User interface development is about creating a layer of usability for services written in code - for users who don't know code. It is a holistic practice that requires cross-functional skills and well-established work processes.
User Interface development abstracts the logic of a product and designs it so that the user can intuitively interact with the functionality being offered. Be it websites, web and mobile apps or voice assistants, VR glasses and much more. And probably even more in the future.
An interface is every little detail that the user can control or interact with using, for example, a screen, keyboard, mouse on e.g. a computer, tablet or smartphone. The interface has to be adapted to the target group that will use the service - thus, a lot of focus lies on usability (UX) and on making the design appealing (UI).
The goal of user interface development is to make a user's interactions as simple and effective as possible when it comes to completing user goals.
Before starting the actual development of the interface, you need to do research and an analysis of the target group that will use the service later on. This is usually done by strategists, business developers and / or a dedicated UX team.
There are many ways to do research and none of them is “wrong” as long as the end result is good - the approach obviously depends a lot on the users and their context. An effective method that we use often, is to do interviews with potential end-users and stakeholders to collect feedback (and requirements, eventually).
User Interface development involves collecting feedback, data and documentation. This then becomes the basis needed to create wireframes (also called wire sketches) - a type of visual requirement specification and communication support between customer and design team.
Unlike with wireframes, the main focus in a design sketch lies on color, shape and “real” content. Similarly, however, it still functions as a specification for the UI design requirements and as communication support between users, design team and developer. The advantage of involving design sketches in the process of user interface development is that you can test different design choices before you have a ready product, which is more cost-effective than making the decisions later in the process.
The design can be based on the client's existing graphic profile, or a completely new concept. The sketch is meant to give a fairer picture of what the product is intended to look like after it has been developed, usually without regard to interactions. That's what you use a prototype for.
The prototype enables interactivity of the layout, structure (wireframe), as well as color and shape (design sketch) – that the customer, design team and user interface developer have agreed on. A prototype can contain one or more of the intended functions but does nothing "real" - it simply simulates actions and gives a sense of what is meant to happen.
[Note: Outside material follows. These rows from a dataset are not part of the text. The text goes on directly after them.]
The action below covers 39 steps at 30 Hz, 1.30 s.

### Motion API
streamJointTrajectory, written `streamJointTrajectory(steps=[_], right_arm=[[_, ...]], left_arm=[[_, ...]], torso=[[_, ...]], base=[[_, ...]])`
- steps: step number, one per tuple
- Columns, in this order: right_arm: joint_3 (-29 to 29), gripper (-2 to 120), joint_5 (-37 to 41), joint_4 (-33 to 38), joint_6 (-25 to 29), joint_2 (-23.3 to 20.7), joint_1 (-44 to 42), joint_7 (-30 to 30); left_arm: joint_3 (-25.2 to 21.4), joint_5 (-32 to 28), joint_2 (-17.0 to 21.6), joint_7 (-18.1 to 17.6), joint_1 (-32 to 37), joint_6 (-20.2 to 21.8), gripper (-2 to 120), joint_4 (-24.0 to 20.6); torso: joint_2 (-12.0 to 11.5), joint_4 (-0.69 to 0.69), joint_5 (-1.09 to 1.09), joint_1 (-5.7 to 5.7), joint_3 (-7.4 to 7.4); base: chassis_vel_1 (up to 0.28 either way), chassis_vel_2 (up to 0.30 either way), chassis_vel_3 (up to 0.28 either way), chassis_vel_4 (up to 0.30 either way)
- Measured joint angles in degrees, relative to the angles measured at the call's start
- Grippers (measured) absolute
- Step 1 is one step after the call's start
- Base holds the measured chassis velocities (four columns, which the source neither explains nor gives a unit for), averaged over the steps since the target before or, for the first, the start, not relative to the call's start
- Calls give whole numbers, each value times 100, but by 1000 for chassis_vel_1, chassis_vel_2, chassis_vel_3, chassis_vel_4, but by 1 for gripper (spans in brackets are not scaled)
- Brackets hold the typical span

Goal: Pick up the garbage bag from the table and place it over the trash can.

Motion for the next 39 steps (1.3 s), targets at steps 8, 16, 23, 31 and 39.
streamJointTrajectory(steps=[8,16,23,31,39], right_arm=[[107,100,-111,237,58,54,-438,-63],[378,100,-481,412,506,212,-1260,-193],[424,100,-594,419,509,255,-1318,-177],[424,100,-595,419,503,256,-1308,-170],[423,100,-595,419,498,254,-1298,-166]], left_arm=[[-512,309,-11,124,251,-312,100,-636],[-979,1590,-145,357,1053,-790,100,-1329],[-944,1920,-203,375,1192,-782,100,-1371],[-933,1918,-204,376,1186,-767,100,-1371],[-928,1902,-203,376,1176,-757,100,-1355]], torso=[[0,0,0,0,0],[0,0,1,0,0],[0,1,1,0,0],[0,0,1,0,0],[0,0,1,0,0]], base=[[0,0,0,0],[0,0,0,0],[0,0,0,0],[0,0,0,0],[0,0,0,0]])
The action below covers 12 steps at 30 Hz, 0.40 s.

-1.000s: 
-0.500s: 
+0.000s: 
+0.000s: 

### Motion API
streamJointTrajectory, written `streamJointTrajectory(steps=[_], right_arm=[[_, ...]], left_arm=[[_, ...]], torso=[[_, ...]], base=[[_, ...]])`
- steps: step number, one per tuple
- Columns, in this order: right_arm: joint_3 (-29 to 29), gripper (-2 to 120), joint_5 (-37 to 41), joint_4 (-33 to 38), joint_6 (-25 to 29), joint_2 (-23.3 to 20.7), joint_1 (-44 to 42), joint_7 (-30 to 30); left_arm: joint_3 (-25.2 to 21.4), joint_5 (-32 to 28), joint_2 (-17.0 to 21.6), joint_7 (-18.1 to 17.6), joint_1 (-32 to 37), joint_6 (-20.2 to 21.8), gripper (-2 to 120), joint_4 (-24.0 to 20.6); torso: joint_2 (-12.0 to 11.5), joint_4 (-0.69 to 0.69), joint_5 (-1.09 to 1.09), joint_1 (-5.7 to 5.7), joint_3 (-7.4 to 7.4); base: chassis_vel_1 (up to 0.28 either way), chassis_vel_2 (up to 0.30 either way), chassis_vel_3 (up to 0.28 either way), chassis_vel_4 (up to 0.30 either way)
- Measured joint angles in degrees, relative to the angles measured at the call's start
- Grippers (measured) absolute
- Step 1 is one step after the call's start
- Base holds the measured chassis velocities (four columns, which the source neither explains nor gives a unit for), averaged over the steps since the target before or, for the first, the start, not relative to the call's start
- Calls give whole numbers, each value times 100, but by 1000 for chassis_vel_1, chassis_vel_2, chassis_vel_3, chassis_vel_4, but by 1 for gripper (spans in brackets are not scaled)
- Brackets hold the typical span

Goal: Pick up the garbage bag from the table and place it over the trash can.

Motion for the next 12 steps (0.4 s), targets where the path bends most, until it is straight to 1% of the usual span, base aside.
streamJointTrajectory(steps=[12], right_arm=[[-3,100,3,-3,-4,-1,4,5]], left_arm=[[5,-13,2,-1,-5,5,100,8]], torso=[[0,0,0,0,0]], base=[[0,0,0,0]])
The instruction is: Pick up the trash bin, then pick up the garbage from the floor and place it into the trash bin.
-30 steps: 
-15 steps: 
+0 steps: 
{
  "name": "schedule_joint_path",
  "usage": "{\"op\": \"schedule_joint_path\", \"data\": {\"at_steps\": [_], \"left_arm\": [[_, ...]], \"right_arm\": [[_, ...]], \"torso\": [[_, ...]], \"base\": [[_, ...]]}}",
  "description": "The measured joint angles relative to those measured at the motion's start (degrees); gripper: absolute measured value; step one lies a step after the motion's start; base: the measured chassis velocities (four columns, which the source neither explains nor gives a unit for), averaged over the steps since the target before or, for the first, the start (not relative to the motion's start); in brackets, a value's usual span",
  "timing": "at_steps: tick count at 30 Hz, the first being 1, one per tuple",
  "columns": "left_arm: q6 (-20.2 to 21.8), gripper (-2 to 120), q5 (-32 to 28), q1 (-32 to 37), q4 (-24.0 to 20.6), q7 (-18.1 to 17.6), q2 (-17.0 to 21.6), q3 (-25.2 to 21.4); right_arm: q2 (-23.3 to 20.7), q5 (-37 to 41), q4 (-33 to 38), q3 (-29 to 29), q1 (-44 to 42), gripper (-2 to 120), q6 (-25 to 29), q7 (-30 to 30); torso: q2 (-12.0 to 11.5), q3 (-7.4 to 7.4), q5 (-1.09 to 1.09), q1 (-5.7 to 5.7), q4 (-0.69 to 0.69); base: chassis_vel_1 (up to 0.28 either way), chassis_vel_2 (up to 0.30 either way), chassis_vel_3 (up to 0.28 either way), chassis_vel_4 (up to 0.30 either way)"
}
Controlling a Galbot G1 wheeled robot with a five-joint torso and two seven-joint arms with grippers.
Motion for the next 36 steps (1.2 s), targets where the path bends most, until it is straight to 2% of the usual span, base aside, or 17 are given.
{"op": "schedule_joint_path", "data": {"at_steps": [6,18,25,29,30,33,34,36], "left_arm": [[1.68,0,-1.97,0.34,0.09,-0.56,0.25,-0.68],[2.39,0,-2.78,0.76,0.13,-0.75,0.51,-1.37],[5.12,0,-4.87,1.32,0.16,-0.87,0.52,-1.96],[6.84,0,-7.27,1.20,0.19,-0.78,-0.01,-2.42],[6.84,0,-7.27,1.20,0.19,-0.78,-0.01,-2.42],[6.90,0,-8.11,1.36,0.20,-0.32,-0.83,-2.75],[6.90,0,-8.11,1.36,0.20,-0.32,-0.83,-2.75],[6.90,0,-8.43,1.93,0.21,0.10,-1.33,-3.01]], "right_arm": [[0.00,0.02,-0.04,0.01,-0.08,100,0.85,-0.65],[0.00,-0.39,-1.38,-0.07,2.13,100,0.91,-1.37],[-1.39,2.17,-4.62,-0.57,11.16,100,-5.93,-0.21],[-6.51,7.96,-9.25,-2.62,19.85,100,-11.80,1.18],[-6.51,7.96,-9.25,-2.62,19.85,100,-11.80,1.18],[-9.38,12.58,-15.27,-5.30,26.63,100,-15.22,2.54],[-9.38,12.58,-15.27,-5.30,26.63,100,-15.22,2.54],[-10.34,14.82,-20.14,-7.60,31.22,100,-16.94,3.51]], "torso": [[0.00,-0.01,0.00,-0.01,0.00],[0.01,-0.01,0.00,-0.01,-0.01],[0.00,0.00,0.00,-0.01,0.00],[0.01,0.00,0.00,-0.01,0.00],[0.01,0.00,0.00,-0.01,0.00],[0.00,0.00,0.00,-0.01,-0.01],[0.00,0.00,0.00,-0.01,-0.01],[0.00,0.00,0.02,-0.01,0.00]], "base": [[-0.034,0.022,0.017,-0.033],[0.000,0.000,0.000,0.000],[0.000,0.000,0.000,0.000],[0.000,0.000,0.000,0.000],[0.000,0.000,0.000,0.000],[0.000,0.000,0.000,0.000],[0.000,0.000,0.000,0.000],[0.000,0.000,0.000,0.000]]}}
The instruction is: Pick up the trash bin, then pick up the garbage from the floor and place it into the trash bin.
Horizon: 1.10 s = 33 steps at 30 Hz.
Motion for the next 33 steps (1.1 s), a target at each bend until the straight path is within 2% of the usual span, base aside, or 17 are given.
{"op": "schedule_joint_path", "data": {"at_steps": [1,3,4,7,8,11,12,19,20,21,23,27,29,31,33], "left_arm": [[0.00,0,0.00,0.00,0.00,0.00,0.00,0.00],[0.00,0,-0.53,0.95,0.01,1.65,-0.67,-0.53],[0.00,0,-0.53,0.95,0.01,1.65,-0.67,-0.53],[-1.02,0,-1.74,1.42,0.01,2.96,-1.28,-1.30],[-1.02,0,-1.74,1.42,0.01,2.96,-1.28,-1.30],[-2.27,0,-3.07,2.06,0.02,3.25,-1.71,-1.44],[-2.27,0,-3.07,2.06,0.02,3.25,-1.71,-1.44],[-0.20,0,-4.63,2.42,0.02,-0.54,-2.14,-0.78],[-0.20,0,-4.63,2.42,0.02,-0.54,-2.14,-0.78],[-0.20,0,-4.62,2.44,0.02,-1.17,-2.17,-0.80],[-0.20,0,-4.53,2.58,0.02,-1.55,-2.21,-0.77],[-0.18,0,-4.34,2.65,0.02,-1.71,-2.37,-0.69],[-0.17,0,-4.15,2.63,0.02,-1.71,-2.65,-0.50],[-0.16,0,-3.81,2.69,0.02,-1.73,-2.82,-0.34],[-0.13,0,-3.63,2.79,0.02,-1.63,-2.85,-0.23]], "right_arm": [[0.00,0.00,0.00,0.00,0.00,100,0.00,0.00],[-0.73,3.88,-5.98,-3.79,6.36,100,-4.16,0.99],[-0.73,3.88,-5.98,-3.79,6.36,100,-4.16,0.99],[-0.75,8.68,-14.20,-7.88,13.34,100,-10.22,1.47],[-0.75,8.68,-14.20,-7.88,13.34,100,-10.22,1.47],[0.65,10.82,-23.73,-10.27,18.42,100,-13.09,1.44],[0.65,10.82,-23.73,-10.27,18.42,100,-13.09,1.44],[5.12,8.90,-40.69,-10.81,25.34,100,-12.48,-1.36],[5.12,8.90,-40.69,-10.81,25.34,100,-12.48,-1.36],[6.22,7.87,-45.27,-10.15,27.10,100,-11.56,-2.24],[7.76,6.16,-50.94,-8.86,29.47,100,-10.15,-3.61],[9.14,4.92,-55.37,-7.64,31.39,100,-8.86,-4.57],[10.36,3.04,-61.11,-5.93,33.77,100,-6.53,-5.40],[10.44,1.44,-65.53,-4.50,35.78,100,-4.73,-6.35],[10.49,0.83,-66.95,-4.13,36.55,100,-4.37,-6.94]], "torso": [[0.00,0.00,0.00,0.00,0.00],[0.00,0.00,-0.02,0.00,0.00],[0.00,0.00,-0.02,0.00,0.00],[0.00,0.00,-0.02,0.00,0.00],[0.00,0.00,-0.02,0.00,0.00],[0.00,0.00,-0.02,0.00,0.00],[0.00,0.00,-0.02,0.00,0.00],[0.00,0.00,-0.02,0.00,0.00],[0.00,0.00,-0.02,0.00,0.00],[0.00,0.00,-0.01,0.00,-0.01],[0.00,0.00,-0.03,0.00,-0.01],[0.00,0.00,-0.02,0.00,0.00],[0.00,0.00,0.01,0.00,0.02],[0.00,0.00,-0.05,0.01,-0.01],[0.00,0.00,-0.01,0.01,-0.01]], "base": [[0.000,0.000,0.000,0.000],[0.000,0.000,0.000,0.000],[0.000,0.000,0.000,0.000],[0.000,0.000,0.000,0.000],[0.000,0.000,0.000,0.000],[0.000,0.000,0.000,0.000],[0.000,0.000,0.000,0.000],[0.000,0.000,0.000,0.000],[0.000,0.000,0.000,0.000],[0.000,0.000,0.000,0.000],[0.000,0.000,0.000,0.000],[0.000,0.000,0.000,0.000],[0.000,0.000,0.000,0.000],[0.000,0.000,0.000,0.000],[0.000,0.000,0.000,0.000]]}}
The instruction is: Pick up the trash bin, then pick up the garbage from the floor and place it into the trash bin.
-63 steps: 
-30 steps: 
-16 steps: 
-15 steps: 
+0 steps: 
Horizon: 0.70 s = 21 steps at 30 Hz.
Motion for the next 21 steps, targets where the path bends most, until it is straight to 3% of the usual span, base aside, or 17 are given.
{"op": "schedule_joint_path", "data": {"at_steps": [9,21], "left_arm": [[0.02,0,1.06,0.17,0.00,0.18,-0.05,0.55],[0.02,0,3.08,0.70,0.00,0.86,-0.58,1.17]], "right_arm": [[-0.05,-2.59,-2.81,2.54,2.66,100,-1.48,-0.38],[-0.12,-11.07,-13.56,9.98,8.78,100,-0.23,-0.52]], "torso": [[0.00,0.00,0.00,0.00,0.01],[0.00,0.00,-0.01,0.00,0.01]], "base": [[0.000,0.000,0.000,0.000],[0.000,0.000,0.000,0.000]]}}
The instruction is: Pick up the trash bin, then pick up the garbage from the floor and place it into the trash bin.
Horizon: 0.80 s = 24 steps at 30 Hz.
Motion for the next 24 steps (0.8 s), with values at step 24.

Since the prototype phase has structure, color schemes and minimal functionality in place, you can start user testing to see how users interact with the product. This is done to collect insights about functionality and usability before the development work begins.
Interface development is a relatively complex form of development because it often requires cross-industry knowledge to succeed. It's a mix of design, engineering and psychology.
An interface developer's responsibility is to code the entire user experience. This means programming life into the design, menu structure and interaction elements that were developed in the research and design phases, but also to take care of factors that have an effect on the user experience even though they may not be visible to the user. For example, start-up time, latency, error handling and automated workflows.
As new devices are developed and new technology is created, more "types" of interfaces will have to be created for the users. Website design is amazing, but today there is a need for other interfaces such as e.g. voice control.
When working with user interface development (UI), you need to keep in mind that user needs vary over time and that technology develops. These are two factors that make interfaces a dynamic, ever-changing delivery. Thus, an interface is never really fully developed - it must be maintained and optimized continuously and this is easiest done with continuous tests.
Accessibility testing is done to test the software in many different types of user groups so that several target groups (including people with disabilities) can use the product.
Usability testing explores and evaluates how easy a product or interface is to use, often by asking potential end-users to perform one or more tasks.